● Task to complete: The first line of the listing opens the range and the line with "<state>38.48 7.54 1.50" closes it; repeat those lines and all between them word for word, leaving out the pictures.

● Supplied information:
****************************************

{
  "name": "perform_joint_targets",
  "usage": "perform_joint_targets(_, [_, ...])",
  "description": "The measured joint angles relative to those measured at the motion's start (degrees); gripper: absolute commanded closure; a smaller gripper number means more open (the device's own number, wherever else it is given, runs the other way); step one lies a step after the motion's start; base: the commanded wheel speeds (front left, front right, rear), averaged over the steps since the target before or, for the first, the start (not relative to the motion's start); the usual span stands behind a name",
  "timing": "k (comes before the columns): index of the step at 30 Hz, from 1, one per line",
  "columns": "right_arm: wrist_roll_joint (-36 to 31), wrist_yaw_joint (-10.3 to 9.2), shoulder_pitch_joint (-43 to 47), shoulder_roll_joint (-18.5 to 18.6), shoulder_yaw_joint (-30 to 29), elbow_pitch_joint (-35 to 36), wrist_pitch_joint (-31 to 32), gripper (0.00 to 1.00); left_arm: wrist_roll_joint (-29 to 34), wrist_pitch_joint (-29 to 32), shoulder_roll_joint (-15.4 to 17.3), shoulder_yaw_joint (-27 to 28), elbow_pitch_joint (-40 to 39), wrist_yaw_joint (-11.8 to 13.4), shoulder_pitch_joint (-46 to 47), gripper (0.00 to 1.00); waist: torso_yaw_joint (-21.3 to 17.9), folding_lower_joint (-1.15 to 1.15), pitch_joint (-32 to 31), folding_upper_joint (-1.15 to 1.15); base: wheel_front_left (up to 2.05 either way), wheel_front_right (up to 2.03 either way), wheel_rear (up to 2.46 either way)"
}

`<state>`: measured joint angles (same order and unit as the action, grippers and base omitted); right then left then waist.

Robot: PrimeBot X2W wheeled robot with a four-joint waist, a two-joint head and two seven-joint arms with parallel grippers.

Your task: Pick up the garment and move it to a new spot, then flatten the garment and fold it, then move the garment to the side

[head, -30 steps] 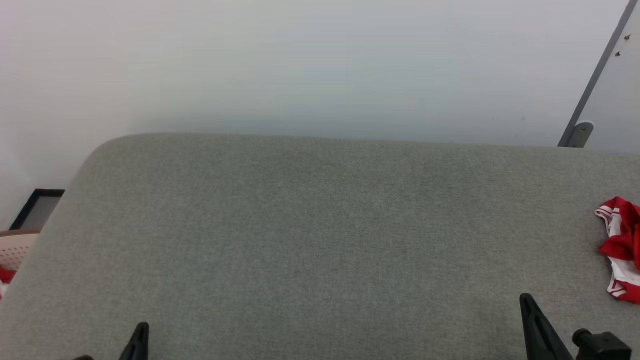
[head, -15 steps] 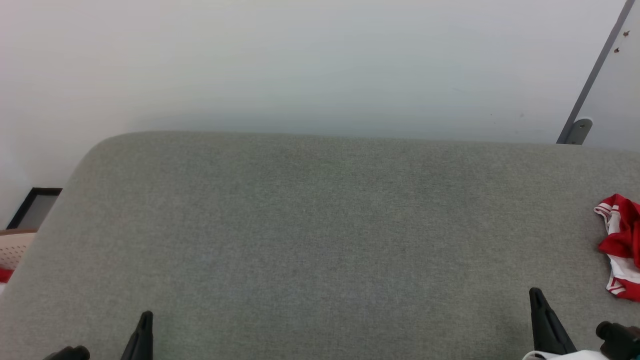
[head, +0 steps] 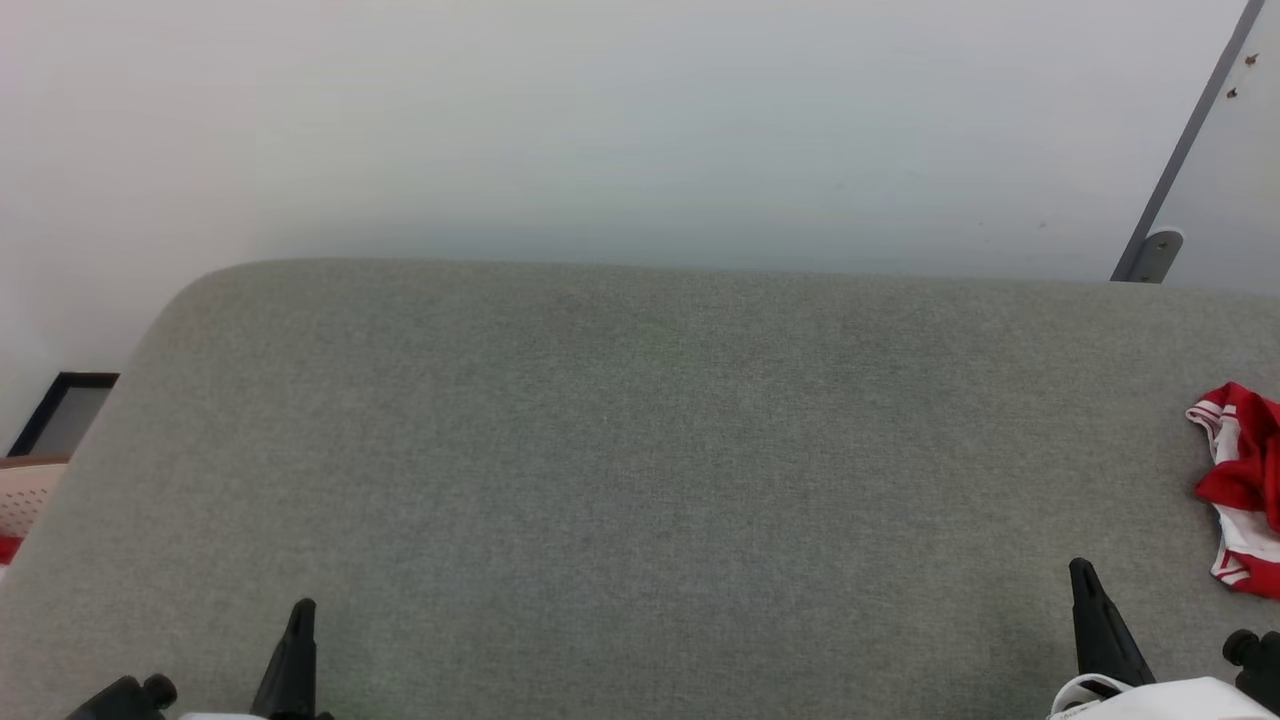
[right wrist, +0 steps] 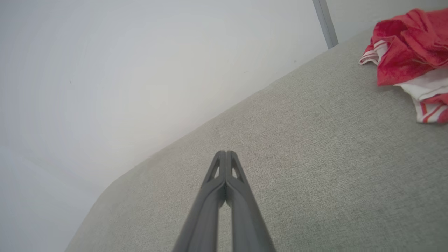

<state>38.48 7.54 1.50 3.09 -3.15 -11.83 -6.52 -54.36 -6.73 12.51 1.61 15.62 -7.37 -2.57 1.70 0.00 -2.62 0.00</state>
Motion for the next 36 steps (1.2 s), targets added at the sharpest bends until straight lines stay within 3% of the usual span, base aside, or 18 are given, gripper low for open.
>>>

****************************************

● Final answer:
{
  "name": "perform_joint_targets",
  "usage": "perform_joint_targets(_, [_, ...])",
  "description": "The measured joint angles relative to those measured at the motion's start (degrees); gripper: absolute commanded closure; a smaller gripper number means more open (the device's own number, wherever else it is given, runs the other way); step one lies a step after the motion's start; base: the commanded wheel speeds (front left, front right, rear), averaged over the steps since the target before or, for the first, the start (not relative to the motion's start); the usual span stands behind a name",
  "timing": "k (comes before the columns): index of the step at 30 Hz, from 1, one per line",
  "columns": "right_arm: wrist_roll_joint (-36 to 31), wrist_yaw_joint (-10.3 to 9.2), shoulder_pitch_joint (-43 to 47), shoulder_roll_joint (-18.5 to 18.6), shoulder_yaw_joint (-30 to 29), elbow_pitch_joint (-35 to 36), wrist_pitch_joint (-31 to 32), gripper (0.00 to 1.00); left_arm: wrist_roll_joint (-29 to 34), wrist_pitch_joint (-29 to 32), shoulder_roll_joint (-15.4 to 17.3), shoulder_yaw_joint (-27 to 28), elbow_pitch_joint (-40 to 39), wrist_yaw_joint (-11.8 to 13.4), shoulder_pitch_joint (-46 to 47), gripper (0.00 to 1.00); waist: torso_yaw_joint (-21.3 to 17.9), folding_lower_joint (-1.15 to 1.15), pitch_joint (-32 to 31), folding_upper_joint (-1.15 to 1.15); base: wheel_front_left (up to 2.05 either way), wheel_front_right (up to 2.03 either way), wheel_rear (up to 2.46 either way)"
}

`<state>`: measured joint angles (same order and unit as the action, grippers and base omitted); right then left then waist.

Robot: PrimeBot X2W wheeled robot with a four-joint waist, a two-joint head and two seven-joint arms with parallel grippers.

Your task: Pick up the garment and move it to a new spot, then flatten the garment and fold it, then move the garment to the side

[head, -30 steps] 
[head, -15 steps] 
[head, +0 steps] 
[right wrist, +0 steps] 

<state>38.48 7.54 1.50 3.09 -3.15 -11.83 -6.52 -54.36 -6.73 12.51 1.61 15.62 -7.37 -2.57 1.70 0.00 -2.62 0.00</state>

Work on this exercise has been finished.